Raingou’s teams had to abide by what she called “the code of the village” regarding addressing male elders, shooting in a warzone, passing security checkpoints, and limiting bureaucratic glitches. Living in Paris, Raingou would code-switch, changing her style to modest African print clothing with a hair cover.

“I didn’t want to make them feel that I am coming to change the way they live. In some cases, you must know your place as a woman,” she says, laughing.

“However, once I started to use my camera, for them I was not like any other woman in the village. I was the woman with the camera and I had a skill that made them trust and respect me.”

The children play and go to school in the film as shots are heard from adjacent areas in the distance. It is the soundtrack for many of these villages.

“I was there in places where Boko Haram was striking,” she says, describing their attacks as desperate.

“The fight is no longer ideological, as these terrorists are hungry in the mountains and climb down to steal food or cattle from the villagers, and the military is not telling everything to the population.”

The director stresses that the safety of her small team was a priority, which included a camera assistant, sound engineer, and driver. Coordinating with local government officials in Yaoundé and nearby districts to have the necessary papers and permits was key.

“Every time we headed to the village we told them, We come in peace. We are not there to disturb anything.” Most of the security services her team interacted with were trained military soldiers who sealed off the village each day from 5 PM to 7 AM to prevent infiltrators.

Recipe for making a film in Africa

Despite her law graduate savviness, Raingou faced challenges in trying to get the project funded.

The film crew struggled with funding. The project received support primarily from western francophone organisations. “They didn’t seem connected with the project,” Raingou says, adding that she doesn’t believe her film satisfies what she calls a recipe for African filmmaking that is screened in the west.

The documentary, unlike most of the footage covering Africa and jihadist insurgencies, does not play the card of portraying poor and victimised Africans. The village is indeed in a dilapidated state, but her film shows daily life and conversations that could take place anywhere in the world.

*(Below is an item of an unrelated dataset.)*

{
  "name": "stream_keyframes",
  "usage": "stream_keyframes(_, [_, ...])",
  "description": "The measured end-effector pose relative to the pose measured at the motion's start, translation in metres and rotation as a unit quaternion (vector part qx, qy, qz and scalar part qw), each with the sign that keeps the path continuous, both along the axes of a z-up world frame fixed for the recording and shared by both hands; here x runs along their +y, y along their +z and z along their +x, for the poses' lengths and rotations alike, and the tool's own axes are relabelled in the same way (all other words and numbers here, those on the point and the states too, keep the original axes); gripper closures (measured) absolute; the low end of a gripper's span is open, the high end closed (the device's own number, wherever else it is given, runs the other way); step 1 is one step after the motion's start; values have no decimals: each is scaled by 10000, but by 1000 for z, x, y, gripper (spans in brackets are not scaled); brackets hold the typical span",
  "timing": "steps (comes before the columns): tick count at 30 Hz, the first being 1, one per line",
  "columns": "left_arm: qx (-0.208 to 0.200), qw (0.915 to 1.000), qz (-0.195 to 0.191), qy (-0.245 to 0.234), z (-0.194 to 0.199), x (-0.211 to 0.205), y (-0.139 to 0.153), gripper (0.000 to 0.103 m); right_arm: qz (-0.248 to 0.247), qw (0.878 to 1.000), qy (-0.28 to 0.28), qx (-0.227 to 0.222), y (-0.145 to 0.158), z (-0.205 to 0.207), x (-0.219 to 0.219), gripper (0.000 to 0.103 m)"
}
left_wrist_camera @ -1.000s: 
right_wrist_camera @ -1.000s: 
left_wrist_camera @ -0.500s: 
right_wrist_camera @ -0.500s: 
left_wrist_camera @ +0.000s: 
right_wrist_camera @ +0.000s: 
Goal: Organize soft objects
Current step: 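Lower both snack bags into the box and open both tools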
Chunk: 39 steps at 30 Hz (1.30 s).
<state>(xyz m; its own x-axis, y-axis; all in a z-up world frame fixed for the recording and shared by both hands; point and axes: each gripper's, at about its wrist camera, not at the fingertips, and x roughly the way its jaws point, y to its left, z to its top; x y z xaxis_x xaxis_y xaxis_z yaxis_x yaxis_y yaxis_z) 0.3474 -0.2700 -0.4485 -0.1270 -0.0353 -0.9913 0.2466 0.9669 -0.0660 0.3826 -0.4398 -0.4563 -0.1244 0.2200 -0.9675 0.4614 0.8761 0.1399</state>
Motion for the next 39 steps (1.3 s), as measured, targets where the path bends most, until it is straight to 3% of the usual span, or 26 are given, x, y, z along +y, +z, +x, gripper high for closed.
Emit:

Two problems limiting African filmmakers today include the lack of a strong mainstream African film industry and dependency on foreign funders.

“I am a filmmaker because I want to change the narrative, the way my people, Africans, are being portrayed since cinema was invented,” she asserts, adding that citizens of Africa are more complex than how they have been traditionally portrayed.

The expectation of a political angle also comes into play. “That just knocks you into a box that prevents you from being innovative,” she says, adding that her film is already a political statement.

She equates this recipe to an extension of some colonial ideas. “You will see a certain pattern in different former colonised countries. There is a certain way of portraying the African. You cannot escape this box.”

She plans to privately screen her film in the village. “I won’t screen it publicly because it’s still a dangerous place for the main characters. I didn’t do anything that will harm them, and I was aware of that, but it would still be cool for them to watch.”

Audiences will screen Le Spectre de Boko Haram later this month, where it is featured as a documentary entry in the Pan-African Film and Television Festival of Ouagadougou (Fespaco) in Burkina Faso.

Raingou’s journey with Cameroon continues, as does her interest in the communities touched by Boko Haram. Her next project, I am coming for you is a long feature film about a woman whose economic conditions push her to collaborate with the militants. The main character, banished by her community, attempts to return in order to get her daughter back.

“My dream is that all 54 countries in Africa will see my film. I don’t care if it’s in cinema clubs in tiny villages. I want all the people of Africa to watch the film because I make my films for them,” Raingou adds.